Privacy in the digital city
After Tada’s presentation, Deputy Mayor Meliani invited various people up on stage. For the development of the Digital Agenda, she visited lots of people in the course of her work. She met many people who inspired her. During the launch, she talked to a few of them. She spoke with Marleen Stikker from Waag about privacy. Stikker: “The word privacy is subject to erosion, which is why I prefer the term self-determination. If you mention privacy, people often say: ‘I have nothing to hide’. But it is not whether or not you are guilty of something. That is easily demonstrated by the chat between Deputy Mayor Meliani and her mother. It is about the preference to keep such chats private. Self-determination is about the question: are we still making our own choice? We are being nudged and manipulated. Self-determination is a cornerstone of the constitutional state. But in the digital arena, a great deal is taken out of our hands.”
Mark Wiebes of the Dutch National Police said this about privacy: “During the Tada discussion, the dilemma of facial recognition came up. It is very tempting to use techniques like these for police investigations. But everyone who joins the police force has to swear an oath to protect civilians and civil liberties. Privacy is one of those liberties. However, it is also not smart to just disregard technology altogether. Not using technology also comes at a price. That means you have to consider various options, such as embedding privacy rules in the technology.”
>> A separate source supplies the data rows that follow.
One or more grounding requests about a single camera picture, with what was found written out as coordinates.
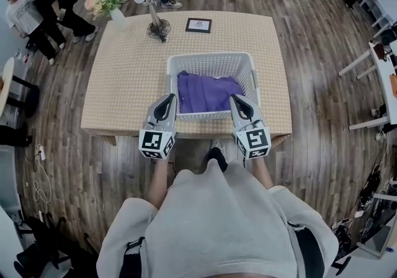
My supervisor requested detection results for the round wooden side table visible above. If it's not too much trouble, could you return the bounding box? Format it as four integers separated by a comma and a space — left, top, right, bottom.
0, 56, 41, 119

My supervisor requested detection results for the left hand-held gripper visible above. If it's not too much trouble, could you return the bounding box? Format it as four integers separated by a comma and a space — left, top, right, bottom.
138, 93, 179, 162

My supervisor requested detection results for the person's left forearm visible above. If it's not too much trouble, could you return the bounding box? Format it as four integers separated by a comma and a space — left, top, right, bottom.
148, 159, 175, 210

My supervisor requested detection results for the tangle of black cables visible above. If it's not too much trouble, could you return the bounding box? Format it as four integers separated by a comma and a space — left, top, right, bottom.
331, 170, 397, 261

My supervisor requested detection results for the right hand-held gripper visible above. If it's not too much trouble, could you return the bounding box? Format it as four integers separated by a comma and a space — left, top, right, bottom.
228, 94, 272, 161

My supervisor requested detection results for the white floor cable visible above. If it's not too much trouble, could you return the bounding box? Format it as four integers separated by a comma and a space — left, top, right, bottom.
32, 158, 53, 213

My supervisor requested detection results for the white plastic laundry basket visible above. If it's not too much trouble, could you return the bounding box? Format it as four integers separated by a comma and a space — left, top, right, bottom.
166, 52, 262, 122

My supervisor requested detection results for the silver desk lamp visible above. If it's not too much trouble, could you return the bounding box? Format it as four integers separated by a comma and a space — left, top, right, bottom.
133, 0, 172, 43

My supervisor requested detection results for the person's right forearm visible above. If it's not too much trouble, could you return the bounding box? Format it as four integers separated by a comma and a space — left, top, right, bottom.
249, 156, 275, 191

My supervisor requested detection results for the black picture frame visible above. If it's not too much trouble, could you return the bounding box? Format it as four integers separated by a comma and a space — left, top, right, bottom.
184, 17, 213, 34

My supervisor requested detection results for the white vase with flowers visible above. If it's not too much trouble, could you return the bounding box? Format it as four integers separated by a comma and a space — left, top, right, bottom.
84, 0, 130, 34

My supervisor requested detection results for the person's grey shirt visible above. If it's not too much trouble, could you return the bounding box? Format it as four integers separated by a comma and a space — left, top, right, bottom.
96, 158, 339, 278

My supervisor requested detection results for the purple hooded garment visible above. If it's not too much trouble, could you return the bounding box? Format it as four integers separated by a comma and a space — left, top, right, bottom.
177, 69, 246, 115

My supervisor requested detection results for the beige checkered tablecloth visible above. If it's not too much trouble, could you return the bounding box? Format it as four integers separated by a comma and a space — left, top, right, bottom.
80, 10, 293, 148

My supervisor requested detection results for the white desk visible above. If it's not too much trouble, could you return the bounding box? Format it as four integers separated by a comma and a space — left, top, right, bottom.
337, 41, 397, 131

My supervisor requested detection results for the black office chair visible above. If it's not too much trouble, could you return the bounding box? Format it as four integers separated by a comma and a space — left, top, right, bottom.
13, 213, 100, 278

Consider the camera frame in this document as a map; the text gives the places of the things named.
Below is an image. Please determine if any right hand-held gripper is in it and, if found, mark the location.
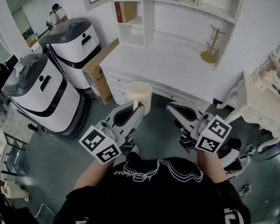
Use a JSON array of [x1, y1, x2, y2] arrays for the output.
[[163, 101, 234, 157]]

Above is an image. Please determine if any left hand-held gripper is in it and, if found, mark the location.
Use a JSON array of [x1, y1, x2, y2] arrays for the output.
[[78, 99, 146, 167]]

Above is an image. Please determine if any cream ceramic mug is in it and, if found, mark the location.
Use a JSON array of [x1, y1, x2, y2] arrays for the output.
[[125, 81, 153, 116]]

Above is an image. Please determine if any person's right forearm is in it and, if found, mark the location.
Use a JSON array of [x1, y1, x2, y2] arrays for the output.
[[194, 148, 230, 184]]

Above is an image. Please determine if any person's left forearm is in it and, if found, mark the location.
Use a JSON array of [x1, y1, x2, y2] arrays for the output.
[[74, 158, 116, 192]]

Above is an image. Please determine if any white black round device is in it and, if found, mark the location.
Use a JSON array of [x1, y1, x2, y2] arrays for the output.
[[217, 137, 253, 181]]

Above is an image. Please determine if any ornate cream vanity table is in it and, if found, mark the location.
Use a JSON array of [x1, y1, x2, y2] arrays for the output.
[[214, 70, 280, 154]]

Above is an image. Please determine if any wooden mug tree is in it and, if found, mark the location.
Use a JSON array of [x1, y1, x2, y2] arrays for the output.
[[200, 24, 226, 65]]

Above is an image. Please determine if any person's black t-shirt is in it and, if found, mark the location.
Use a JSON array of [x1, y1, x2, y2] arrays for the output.
[[52, 148, 255, 224]]

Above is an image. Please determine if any white grey service robot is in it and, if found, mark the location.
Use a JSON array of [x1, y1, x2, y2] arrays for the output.
[[0, 51, 92, 140], [37, 15, 105, 92]]

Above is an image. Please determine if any pink flower decoration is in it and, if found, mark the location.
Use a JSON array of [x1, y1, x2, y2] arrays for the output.
[[258, 50, 280, 79]]

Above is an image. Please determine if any red book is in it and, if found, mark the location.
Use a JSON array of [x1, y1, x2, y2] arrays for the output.
[[113, 1, 124, 23]]

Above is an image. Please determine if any tan book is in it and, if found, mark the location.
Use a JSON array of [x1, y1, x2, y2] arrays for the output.
[[118, 0, 137, 24]]

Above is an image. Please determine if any small brown cardboard box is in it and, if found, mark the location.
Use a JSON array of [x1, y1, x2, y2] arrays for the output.
[[25, 34, 39, 48]]

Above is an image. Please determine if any small black white bracket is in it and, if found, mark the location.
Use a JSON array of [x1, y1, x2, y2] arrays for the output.
[[238, 184, 252, 198], [245, 144, 257, 155]]

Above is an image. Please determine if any black metal frame rack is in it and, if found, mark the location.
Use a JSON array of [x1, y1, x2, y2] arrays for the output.
[[0, 131, 30, 177]]

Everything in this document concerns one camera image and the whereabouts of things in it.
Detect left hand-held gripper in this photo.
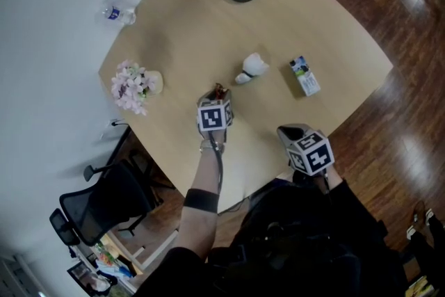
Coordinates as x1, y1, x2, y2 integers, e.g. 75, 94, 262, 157
196, 90, 238, 134

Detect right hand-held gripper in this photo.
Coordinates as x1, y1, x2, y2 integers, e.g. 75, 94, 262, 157
276, 123, 336, 179

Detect small red candy wrapper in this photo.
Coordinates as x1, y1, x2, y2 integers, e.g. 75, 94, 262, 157
212, 82, 231, 100

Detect white tissue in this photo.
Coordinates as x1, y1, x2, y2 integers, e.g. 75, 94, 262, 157
234, 51, 271, 85

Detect small milk carton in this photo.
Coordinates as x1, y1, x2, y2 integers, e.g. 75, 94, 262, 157
289, 55, 321, 97

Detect person's left forearm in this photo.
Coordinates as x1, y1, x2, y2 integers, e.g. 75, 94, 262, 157
177, 134, 227, 257

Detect person's right forearm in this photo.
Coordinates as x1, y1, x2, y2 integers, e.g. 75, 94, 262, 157
321, 165, 344, 193

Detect beige wooden table edge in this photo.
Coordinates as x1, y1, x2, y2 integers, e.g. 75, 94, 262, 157
98, 0, 394, 215

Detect pink flowers in white pot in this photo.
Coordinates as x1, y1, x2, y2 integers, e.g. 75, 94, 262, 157
110, 59, 164, 117

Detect person's black top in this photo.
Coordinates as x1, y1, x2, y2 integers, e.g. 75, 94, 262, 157
131, 177, 407, 297

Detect clear plastic water bottle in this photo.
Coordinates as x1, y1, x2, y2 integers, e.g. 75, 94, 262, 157
96, 0, 138, 26

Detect black office chair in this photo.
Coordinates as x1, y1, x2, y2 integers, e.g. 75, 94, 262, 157
49, 159, 177, 248

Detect small white-legged desk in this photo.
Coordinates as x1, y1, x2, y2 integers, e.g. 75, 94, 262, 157
93, 229, 180, 286

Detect black trouser legs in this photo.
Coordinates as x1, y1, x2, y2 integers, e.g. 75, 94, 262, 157
410, 215, 445, 289

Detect pile of colourful desk clutter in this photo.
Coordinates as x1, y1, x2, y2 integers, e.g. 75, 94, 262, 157
92, 241, 135, 281

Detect silver bracelet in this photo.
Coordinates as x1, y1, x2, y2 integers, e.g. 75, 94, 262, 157
200, 138, 225, 154

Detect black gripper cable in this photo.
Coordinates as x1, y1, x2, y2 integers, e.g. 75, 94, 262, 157
207, 137, 224, 216

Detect white wall socket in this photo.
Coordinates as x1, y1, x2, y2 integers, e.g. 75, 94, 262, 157
99, 118, 121, 141

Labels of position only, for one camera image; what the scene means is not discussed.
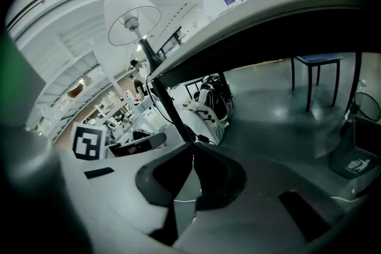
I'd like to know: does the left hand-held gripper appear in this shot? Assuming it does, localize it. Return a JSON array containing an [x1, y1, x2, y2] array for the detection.
[[71, 123, 167, 161]]

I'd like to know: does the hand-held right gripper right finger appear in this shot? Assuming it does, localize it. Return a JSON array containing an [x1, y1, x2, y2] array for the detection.
[[175, 142, 343, 254]]

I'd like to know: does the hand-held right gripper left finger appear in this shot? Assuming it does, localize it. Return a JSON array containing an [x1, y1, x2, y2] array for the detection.
[[59, 142, 194, 254]]

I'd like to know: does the black lamp cord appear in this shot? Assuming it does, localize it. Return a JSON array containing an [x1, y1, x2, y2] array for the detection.
[[146, 74, 211, 145]]

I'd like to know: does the lit table lamp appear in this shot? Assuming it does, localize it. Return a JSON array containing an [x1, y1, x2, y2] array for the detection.
[[103, 0, 164, 76]]

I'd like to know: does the white shelf rack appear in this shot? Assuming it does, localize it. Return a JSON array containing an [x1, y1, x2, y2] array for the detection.
[[32, 47, 158, 143]]

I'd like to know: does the grey trash bin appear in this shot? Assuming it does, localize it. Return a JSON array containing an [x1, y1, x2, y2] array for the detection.
[[328, 115, 381, 180]]

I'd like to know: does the grey marble table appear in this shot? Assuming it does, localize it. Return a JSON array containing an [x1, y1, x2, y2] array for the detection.
[[146, 0, 381, 145]]

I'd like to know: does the black floor fan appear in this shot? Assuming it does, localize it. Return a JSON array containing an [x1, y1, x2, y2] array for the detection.
[[345, 91, 381, 128]]

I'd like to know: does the dark blue chair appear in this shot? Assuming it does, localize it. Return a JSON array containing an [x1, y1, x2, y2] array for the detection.
[[290, 53, 344, 113]]

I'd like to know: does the white backpack with black straps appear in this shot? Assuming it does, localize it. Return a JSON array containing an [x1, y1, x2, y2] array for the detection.
[[183, 75, 235, 145]]

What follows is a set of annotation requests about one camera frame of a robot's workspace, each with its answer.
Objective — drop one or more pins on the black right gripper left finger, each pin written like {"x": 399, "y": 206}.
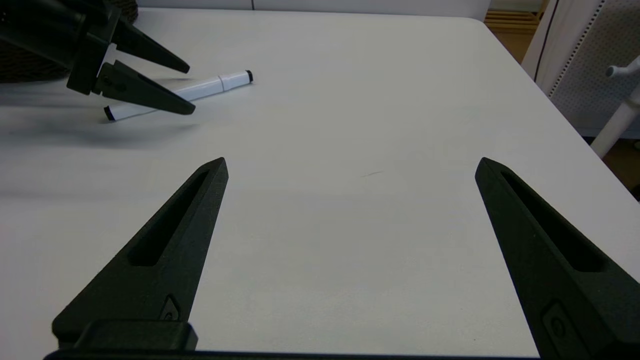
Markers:
{"x": 165, "y": 270}

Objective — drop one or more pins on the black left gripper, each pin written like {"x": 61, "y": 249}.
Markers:
{"x": 92, "y": 50}

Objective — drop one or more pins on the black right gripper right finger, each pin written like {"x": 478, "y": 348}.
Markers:
{"x": 555, "y": 280}

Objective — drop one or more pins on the white marker with black caps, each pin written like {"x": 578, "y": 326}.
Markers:
{"x": 225, "y": 81}

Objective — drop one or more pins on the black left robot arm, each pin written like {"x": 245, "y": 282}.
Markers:
{"x": 35, "y": 25}

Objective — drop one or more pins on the dark brown wicker basket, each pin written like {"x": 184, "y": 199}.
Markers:
{"x": 25, "y": 70}

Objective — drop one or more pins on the white desk leg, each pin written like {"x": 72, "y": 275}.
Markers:
{"x": 616, "y": 124}

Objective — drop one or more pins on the white perforated partition panel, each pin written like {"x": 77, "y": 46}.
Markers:
{"x": 595, "y": 70}

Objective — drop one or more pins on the wooden slatted frame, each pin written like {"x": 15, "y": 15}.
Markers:
{"x": 511, "y": 23}

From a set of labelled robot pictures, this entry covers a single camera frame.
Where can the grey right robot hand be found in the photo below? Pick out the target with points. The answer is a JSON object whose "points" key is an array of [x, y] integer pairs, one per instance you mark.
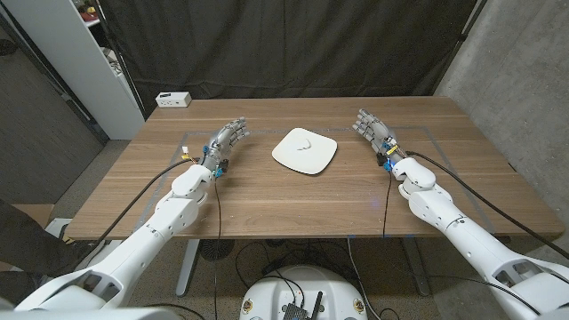
{"points": [[380, 133]]}

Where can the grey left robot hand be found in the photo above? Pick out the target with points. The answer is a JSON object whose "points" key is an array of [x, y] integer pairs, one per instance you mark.
{"points": [[220, 144]]}

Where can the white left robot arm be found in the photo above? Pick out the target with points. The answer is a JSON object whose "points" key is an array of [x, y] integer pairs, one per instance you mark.
{"points": [[133, 249]]}

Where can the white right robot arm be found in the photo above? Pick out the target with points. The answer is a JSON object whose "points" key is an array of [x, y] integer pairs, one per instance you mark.
{"points": [[467, 240]]}

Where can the white square dish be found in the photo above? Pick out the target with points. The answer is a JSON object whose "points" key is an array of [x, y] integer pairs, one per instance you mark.
{"points": [[311, 160]]}

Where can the white power strip box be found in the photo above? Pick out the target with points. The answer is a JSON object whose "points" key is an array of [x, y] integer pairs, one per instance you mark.
{"points": [[173, 99]]}

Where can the round black floor fan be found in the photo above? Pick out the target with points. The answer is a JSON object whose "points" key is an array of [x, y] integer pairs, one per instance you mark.
{"points": [[216, 249]]}

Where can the black curtain backdrop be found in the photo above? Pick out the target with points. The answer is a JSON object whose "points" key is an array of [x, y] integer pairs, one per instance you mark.
{"points": [[284, 44]]}

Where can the black curtain stand pole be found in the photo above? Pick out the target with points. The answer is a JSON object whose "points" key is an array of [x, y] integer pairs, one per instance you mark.
{"points": [[462, 37], [117, 49]]}

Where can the grey table leg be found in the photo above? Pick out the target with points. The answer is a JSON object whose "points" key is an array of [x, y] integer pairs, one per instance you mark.
{"points": [[186, 271], [418, 275]]}

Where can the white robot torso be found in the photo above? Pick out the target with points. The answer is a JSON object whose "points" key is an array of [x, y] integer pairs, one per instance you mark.
{"points": [[271, 293]]}

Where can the white shelf cabinet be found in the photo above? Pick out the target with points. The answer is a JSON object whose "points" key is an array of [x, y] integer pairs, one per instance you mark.
{"points": [[75, 58]]}

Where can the red item on shelf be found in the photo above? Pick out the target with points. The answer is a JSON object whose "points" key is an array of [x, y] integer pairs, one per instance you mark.
{"points": [[90, 17]]}

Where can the black module with antenna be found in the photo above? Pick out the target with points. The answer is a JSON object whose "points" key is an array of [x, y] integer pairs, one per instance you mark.
{"points": [[295, 312]]}

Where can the person's dark trouser leg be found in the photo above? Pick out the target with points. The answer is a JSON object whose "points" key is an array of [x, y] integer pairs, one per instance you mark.
{"points": [[31, 244]]}

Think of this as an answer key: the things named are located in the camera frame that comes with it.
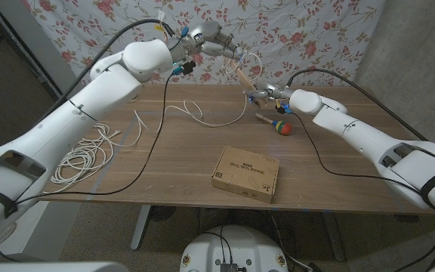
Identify wooden hanger with metal rod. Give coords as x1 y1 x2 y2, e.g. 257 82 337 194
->
234 56 270 109

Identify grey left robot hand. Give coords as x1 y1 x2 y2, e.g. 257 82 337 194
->
181 20 247 63

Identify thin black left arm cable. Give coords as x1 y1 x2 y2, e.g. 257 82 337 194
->
0 71 175 264

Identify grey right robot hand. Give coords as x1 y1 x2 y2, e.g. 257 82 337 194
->
242 81 296 110

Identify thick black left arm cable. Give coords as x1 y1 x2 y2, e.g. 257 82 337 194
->
35 18 175 125

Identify brown cardboard package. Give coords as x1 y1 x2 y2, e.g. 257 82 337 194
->
211 146 280 205

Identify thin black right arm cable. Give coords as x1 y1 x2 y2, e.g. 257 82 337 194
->
292 111 424 196

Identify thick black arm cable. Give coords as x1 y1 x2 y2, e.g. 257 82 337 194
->
285 67 435 272
35 18 175 125

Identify white Ethernet cable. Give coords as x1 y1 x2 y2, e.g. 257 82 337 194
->
45 51 264 194

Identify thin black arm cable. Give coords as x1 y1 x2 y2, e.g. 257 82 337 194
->
0 71 175 264
292 111 424 196

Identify white robot chest shell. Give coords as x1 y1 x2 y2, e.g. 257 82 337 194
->
0 261 130 272

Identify colourful wooden maraca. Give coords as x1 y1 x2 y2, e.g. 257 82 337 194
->
253 115 293 136

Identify floral backdrop cloth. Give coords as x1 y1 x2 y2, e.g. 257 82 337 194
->
20 0 387 107

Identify black floor fan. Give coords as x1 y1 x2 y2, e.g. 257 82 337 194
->
149 206 177 222

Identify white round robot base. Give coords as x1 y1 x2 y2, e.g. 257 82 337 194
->
179 225 289 272

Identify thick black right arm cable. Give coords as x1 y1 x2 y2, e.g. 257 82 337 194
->
285 67 435 272

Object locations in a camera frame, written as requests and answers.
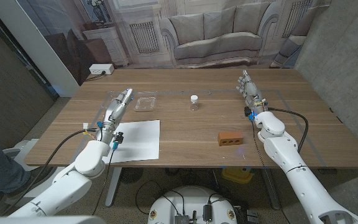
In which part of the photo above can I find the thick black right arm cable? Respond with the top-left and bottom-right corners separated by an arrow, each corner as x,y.
267,107 -> 309,153

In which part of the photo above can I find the printed living room backdrop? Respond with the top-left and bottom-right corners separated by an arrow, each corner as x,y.
16,0 -> 332,86

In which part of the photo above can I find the small black adapter box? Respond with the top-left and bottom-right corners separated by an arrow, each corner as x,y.
203,204 -> 213,222

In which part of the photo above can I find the black power strip cable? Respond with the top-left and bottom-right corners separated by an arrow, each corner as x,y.
85,71 -> 107,82

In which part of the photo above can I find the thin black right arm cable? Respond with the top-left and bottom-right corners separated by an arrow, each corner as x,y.
250,120 -> 288,224

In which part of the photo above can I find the white paper sheet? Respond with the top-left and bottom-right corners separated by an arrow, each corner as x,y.
101,119 -> 161,164

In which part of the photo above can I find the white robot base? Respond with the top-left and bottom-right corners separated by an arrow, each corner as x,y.
147,185 -> 238,224

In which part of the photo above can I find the grey table leg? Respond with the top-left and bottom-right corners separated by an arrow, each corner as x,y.
261,167 -> 282,211

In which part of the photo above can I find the yellow plastic object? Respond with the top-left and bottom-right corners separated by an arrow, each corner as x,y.
222,167 -> 254,184

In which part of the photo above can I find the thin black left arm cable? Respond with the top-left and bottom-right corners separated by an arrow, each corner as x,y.
91,148 -> 116,216

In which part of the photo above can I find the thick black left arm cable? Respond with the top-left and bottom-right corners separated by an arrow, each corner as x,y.
0,128 -> 99,217

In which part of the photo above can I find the clear plastic clamshell container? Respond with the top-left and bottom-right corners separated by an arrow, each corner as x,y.
106,91 -> 157,112

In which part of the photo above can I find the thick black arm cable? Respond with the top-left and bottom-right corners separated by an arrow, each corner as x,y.
267,107 -> 309,153
0,128 -> 99,217

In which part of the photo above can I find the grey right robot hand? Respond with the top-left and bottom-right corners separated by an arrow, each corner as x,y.
236,70 -> 269,116

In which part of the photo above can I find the orange brick block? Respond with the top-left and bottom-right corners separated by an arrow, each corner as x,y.
218,131 -> 244,147

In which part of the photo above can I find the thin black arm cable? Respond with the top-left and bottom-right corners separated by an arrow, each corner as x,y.
250,120 -> 288,224
91,148 -> 116,216

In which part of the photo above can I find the white floor platform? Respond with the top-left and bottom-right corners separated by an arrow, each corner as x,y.
3,138 -> 65,206

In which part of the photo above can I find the white robot torso cover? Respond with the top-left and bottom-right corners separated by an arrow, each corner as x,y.
0,215 -> 107,224

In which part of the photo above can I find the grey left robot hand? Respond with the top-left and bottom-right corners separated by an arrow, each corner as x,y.
95,88 -> 135,144

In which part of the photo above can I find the white power strip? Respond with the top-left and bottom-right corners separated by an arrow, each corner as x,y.
88,63 -> 115,75

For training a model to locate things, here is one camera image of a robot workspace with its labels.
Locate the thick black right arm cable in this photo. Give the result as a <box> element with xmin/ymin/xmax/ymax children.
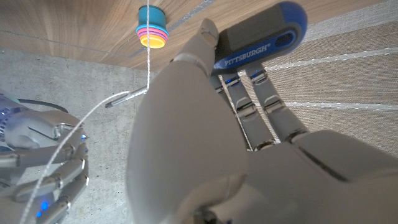
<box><xmin>17</xmin><ymin>98</ymin><xmax>70</xmax><ymax>114</ymax></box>

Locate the blue black handled screwdriver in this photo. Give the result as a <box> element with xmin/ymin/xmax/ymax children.
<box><xmin>104</xmin><ymin>1</ymin><xmax>309</xmax><ymax>109</ymax></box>

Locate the pink stacking cup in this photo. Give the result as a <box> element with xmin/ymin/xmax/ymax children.
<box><xmin>136</xmin><ymin>27</ymin><xmax>169</xmax><ymax>37</ymax></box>

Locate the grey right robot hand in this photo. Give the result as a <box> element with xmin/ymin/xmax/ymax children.
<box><xmin>0</xmin><ymin>90</ymin><xmax>91</xmax><ymax>224</ymax></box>

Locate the orange stacking cup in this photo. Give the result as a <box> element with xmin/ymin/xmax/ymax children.
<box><xmin>139</xmin><ymin>33</ymin><xmax>167</xmax><ymax>44</ymax></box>

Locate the teal stacking cup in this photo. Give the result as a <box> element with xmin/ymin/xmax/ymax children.
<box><xmin>135</xmin><ymin>4</ymin><xmax>169</xmax><ymax>34</ymax></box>

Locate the purple stacking cup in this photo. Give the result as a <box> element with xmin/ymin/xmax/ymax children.
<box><xmin>138</xmin><ymin>30</ymin><xmax>169</xmax><ymax>40</ymax></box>

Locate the white string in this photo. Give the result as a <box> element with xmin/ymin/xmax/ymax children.
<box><xmin>18</xmin><ymin>0</ymin><xmax>152</xmax><ymax>224</ymax></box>

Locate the yellow stacking cup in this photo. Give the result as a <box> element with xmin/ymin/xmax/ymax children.
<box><xmin>140</xmin><ymin>37</ymin><xmax>167</xmax><ymax>49</ymax></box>

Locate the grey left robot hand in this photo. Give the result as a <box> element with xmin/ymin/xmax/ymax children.
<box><xmin>126</xmin><ymin>18</ymin><xmax>398</xmax><ymax>224</ymax></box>

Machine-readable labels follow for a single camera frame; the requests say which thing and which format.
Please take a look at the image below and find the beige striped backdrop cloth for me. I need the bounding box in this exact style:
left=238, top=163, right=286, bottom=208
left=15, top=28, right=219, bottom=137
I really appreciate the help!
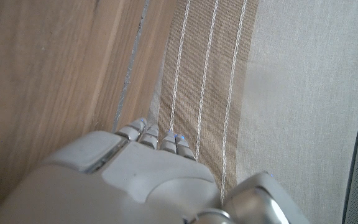
left=147, top=0, right=358, bottom=224

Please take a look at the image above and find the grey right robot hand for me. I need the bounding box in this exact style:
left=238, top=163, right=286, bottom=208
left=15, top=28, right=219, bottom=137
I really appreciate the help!
left=0, top=117, right=310, bottom=224

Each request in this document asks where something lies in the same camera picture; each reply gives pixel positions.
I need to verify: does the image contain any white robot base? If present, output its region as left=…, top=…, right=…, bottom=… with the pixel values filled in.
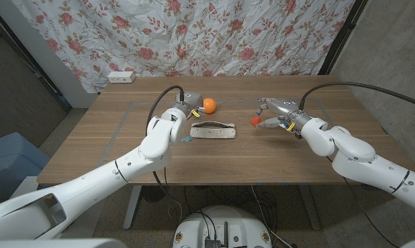
left=172, top=205, right=272, bottom=248

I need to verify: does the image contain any floral backdrop cloth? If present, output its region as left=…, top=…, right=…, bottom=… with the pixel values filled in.
left=10, top=0, right=356, bottom=94

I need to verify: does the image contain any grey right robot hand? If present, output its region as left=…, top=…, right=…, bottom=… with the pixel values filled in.
left=256, top=97, right=312, bottom=132

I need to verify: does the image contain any white table leg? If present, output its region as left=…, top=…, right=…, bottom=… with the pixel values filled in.
left=298, top=185, right=322, bottom=231
left=123, top=185, right=143, bottom=230

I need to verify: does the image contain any white power strip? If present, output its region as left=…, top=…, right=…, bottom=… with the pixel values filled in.
left=107, top=70, right=136, bottom=84

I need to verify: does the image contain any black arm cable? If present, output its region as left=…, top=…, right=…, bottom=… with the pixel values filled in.
left=298, top=81, right=415, bottom=111
left=145, top=85, right=186, bottom=221

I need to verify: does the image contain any orange fruit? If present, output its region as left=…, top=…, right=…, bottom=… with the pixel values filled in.
left=202, top=98, right=217, bottom=114

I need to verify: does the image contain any beige dotted pen bag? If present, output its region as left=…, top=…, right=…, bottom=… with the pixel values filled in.
left=188, top=121, right=237, bottom=140

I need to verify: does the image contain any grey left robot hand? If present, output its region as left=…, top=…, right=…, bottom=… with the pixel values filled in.
left=174, top=91, right=207, bottom=120

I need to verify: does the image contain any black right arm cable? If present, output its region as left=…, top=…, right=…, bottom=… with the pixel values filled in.
left=298, top=81, right=415, bottom=111

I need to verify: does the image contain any blue plastic bin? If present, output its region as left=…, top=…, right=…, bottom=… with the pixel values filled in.
left=0, top=132, right=52, bottom=207

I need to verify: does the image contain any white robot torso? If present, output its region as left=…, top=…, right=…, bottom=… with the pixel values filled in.
left=0, top=237, right=128, bottom=248

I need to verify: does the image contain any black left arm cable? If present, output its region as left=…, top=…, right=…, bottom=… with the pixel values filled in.
left=145, top=85, right=186, bottom=221

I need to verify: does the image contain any black backdrop stand pole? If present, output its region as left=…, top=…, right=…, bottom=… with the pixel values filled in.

The Deputy Mayor told about two concrete action points from the Digital Agenda that will increase the privacy of Amsterdam residents: “All civilians will get a My Amsterdam, a personal digital environment where you can see the information that the municipality has saved about you.” In addition, a digital map will be launched in mid-March on which smart devices have been marked. Citizens can see on this map where the municipality has placed cameras and other measuring instruments. People can also see what types of data the sensors collect.
An inclusive digital city
About the inclusive city, the Deputy Mayor spoke with Fatimzahra Baba of the Saaam foundation. Saaam helps illiterate and semi-literate mothers in understanding social media. Their children use social media, giving them a door into a world that their parents cannot access. They discuss such topics as exposing (sharing photos or stories without consent on social media). A daughter who had fallen victim to exposing became depressed afterwards. They talk to each other about how to increase the digital resilience of their children. Baba: “People often say about illiterate and semi-literate mothers: ‘They can’t and they won’t’. But that’s not true. They are very eager to participate!”
“Inclusive also means that it should be possible for everyone to participate,” said the Deputy Mayor. “We have also taken steps towards that as municipality. We have met with various people to discuss this. Someone with physical disabilities, someone with visual impairments. They pointed out possible shortcomings. Someone with impaired hearing indicated that some municipal information can only be requested by phone. These people need to help us design the digital city. We are still not capable enough of looking at people from a different perspective. But if we want an inclusive city, that will be sorely needed.”
The meeting was concluded with the official launch of the first Amsterdam Agenda for the Digital City. In the opening remarks, Deputy Mayor Meliani stated: “The city belongs to us all, and so does the digital city.”
Photo, from left to right: Gülden Ilmaz (moderator), Deputy Mayor Touria Meliani, Fatimzahra Baba of the Saaam Foundation, Sander Klous – Professor of Big Data Ecosystems at the University of Amsterdam.